Segment Start: MATERIAL PROVIDED

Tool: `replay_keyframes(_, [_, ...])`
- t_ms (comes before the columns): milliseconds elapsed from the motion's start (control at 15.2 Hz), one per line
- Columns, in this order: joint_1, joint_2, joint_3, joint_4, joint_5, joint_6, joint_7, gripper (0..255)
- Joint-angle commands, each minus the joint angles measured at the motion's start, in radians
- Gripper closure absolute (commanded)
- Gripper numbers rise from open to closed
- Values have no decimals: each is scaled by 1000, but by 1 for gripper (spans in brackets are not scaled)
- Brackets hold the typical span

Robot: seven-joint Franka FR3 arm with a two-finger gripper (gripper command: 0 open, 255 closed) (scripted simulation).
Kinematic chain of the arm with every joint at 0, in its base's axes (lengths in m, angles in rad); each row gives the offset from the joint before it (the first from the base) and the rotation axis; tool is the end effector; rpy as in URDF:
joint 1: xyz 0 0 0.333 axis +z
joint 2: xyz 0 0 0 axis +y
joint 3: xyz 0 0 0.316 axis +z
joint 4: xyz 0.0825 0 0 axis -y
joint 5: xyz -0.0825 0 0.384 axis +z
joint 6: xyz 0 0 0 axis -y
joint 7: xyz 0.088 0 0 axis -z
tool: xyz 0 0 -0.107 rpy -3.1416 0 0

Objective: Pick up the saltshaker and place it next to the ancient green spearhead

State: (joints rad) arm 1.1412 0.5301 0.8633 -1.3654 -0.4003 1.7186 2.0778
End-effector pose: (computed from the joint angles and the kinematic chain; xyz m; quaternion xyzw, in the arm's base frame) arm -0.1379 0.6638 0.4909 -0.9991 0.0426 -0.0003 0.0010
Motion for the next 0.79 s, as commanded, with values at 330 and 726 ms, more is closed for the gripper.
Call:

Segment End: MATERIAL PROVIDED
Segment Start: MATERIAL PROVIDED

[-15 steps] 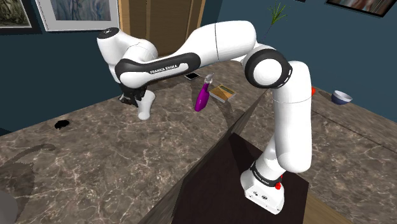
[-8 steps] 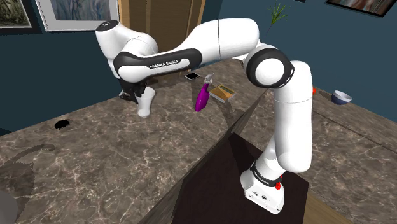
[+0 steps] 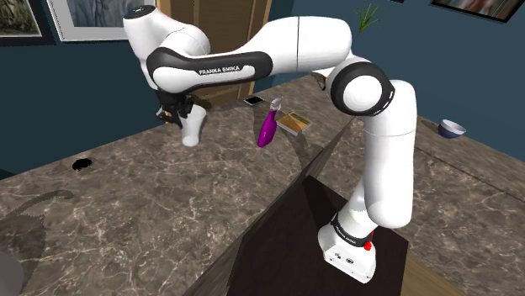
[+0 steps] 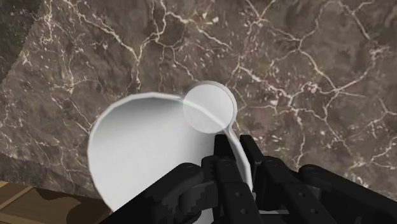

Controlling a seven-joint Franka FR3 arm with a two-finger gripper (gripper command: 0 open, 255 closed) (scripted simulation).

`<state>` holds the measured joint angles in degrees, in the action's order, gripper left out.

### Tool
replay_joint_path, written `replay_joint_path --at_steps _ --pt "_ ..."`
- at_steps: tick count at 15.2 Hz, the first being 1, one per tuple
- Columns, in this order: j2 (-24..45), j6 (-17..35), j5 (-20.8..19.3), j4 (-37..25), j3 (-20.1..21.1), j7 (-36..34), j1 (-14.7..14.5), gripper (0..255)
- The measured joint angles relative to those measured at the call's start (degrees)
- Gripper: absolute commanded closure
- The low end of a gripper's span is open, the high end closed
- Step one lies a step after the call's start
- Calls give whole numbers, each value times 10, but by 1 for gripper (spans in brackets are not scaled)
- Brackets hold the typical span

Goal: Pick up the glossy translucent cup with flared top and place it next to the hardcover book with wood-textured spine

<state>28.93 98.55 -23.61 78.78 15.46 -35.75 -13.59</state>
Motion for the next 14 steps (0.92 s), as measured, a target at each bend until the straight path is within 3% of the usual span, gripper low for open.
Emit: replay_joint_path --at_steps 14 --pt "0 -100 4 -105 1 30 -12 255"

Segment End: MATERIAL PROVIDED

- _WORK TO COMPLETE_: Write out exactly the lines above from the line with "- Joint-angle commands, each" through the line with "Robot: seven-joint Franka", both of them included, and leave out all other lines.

- _RESPONSE FOR THIS EXERCISE_:
- Joint-angle commands, each minus the joint angles measured at the motion's start, in radians
- Gripper closure absolute (commanded)
- Gripper numbers rise from open to closed
- Values have no decimals: each is scaled by 1000, but by 1 for gripper (spans in brackets are not scaled)
- Brackets hold the typical span

Robot: seven-joint Franka FR3 arm with a two-finger gripper (gripper command: 0 open, 255 closed) (scripted simulation).

This finishes the answer.